Swedish online music streaming service Spotify is to work with Hadoop distributor Hortonworks as it looks to further personalise its services and improve its analytics.
An early adopter of the Apache Hadoop data storage and processing platform, Spotify began five years ago with a 30-node cluster. However, the ability to scale up rapidly was always part of the firm's plans, since its business model is based on the ability to provide tens of millions of users with music streams and record companies with advanced analytics about who is listening to what.
Now the owner of what is one of Europe's largest commercial Hadoop clusters at 690 nodes, Spotify has reached the stage where it requires a partnership to progress further.
"We were looking for a true partner relationship and the team at Hortonworks are committed to enabling the overall ecosystem - including the vendors we rely on - to leverage Hadoop," said said Wouter de Bie, team lead for data infrastructure at Spotify in a statement.

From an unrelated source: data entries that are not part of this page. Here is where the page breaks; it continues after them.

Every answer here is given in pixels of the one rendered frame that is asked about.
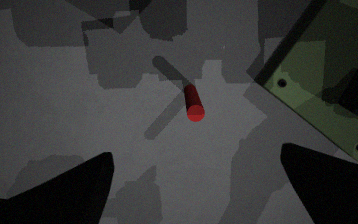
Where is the dark red peg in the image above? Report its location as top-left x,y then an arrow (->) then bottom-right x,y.
184,84 -> 205,122

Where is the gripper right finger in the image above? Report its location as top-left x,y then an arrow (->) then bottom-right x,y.
280,143 -> 358,224

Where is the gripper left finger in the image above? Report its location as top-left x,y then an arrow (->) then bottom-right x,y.
0,152 -> 114,224

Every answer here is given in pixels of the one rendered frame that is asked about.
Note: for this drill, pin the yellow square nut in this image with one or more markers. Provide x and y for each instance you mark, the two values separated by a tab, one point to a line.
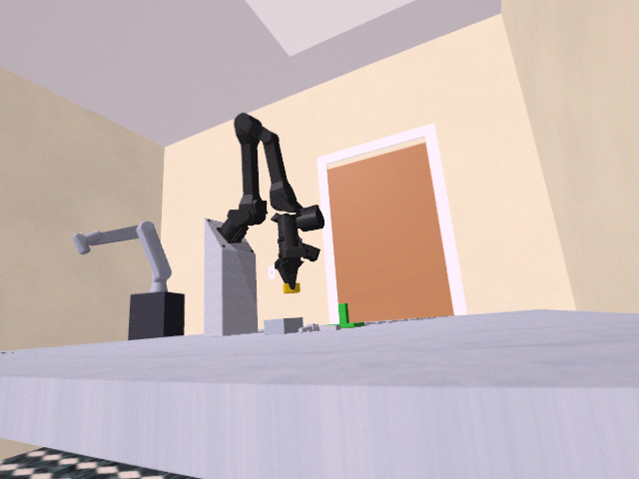
287	289

"Their true open-source approach and the work they have done to improve the Apache Hive data warehouse system also aligns well with our needs, as we use Hive extensively for ad-hoc queries and for the analysis of large data sets."
Hortonworks president Herb Cunitz explained to Computing how the company has been working with others in the open-source community to improve Hive and other elements of the Hadoop ecosystem.
"With Hive 11 we have improved the performance by 30 to 45 times" he said. "Then we have ORC compression and Tez, which takes the serial implementation of MapReduce and allows you to parallellise it. Combined, we're expecting an improvement of 100 times, so you're getting close to realtime."
At Spotify, the Hortonworks Data Platform (HDP), which is 100 per cent open source, has now replaced the rival Cloudera Distribution of Hadoop (CDH), which has proprietary elements.
"Spotify wanted to find a partner who could take their enterprise requirements into the open-source community," Cunitz said. "The strategy of what we're doing with Hadoop 2.0 tied in very closely with where they wanted to take it. They wanted to do this with the core of Hadoop rather than with add-ons to Hadoop."
The partnership will see Hortonwork's 88 open-source committers working on issues that Spotify throws at them, speeding up the development process and feeding the improvements back into Hadoop. Spotify will also be able to rely on the firm's abilities to support huge clusters from its experience with operating with Yahoo's 40,000 nodes and similar sized clusters at Ebay.
"It's a deep engineering relationship," said Cunitz.
The Spotify deal marks part of a move into Europe from its US base that Hortonworks began this year. European firms now make up 10 per cent of its customer base. Other recent partnerships include Xing, a LinkedIn equivalent for German speakers, and SAP, which will now be able to resell HDP alongside Intel's Hadoop distribution alongside its HANA in-memory database.
HDP 2.0, due out in general availability later this quarter, is based on the latest developments in the Hadoop ecosystem including YARN, which improves the flexibility of MapReduce. Cunitz said that things are moving fast.
"We often joke that a Hadoop year is a dog year," he said.